● **Task to complete**
Could the listing below be returned exactly, with its pictures left out?
# # #
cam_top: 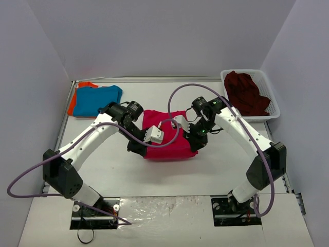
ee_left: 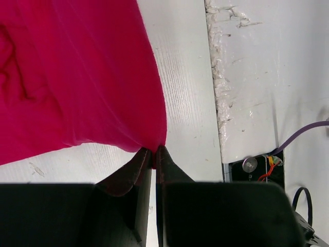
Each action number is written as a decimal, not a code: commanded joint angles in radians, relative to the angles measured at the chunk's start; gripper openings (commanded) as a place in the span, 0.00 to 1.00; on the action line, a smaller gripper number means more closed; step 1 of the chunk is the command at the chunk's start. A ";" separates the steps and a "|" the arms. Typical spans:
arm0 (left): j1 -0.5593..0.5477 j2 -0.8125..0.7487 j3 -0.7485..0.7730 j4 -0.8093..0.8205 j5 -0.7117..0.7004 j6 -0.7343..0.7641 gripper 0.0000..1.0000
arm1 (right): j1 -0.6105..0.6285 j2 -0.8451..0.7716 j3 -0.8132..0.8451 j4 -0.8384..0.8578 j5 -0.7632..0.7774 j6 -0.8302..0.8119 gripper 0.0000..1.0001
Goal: Fold and stack the t-shirts
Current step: Fold the long partially folded tshirt into a neat square
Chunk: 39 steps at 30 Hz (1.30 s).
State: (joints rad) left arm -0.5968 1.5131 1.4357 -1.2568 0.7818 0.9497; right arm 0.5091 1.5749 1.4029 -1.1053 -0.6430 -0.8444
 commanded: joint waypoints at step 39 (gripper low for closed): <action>0.196 0.383 0.434 0.100 -0.188 -0.028 0.02 | -0.168 0.647 0.764 -0.077 0.138 -0.156 0.00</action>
State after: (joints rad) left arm -0.4282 1.8900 1.8126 -1.1374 0.6010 0.8902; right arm 0.3649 2.1838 2.1059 -1.1324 -0.5327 -0.9676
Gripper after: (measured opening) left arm 0.043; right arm 0.020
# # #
● **Exercise result**
cam_top: 
ee_left: 
Each action number is written as a decimal, not a code: commanded joint angles in radians, relative to the angles measured at the chunk's start; gripper openings (commanded) as a place in the span, 0.00 to 1.00; on the action line, a smaller gripper number means more closed; step 1 of the chunk is the command at the chunk's start. A ";" separates the steps and a "|" the arms. Typical spans:
arm0 (left): j1 -0.5593..0.5477 j2 -0.8125..0.7487 j3 -0.7485..0.7730 j4 -0.8093..0.8205 j5 -0.7117..0.7004 j6 -0.7343..0.7641 gripper 0.0000..1.0000
arm1 (right): j1 -0.6105..0.6285 j2 -0.8451..0.7716 j3 -0.8132..0.8451 j4 -0.8384..0.8578 j5 -0.7632..0.7774 j6 -0.8302..0.8119 gripper 0.0000..1.0001
Goal: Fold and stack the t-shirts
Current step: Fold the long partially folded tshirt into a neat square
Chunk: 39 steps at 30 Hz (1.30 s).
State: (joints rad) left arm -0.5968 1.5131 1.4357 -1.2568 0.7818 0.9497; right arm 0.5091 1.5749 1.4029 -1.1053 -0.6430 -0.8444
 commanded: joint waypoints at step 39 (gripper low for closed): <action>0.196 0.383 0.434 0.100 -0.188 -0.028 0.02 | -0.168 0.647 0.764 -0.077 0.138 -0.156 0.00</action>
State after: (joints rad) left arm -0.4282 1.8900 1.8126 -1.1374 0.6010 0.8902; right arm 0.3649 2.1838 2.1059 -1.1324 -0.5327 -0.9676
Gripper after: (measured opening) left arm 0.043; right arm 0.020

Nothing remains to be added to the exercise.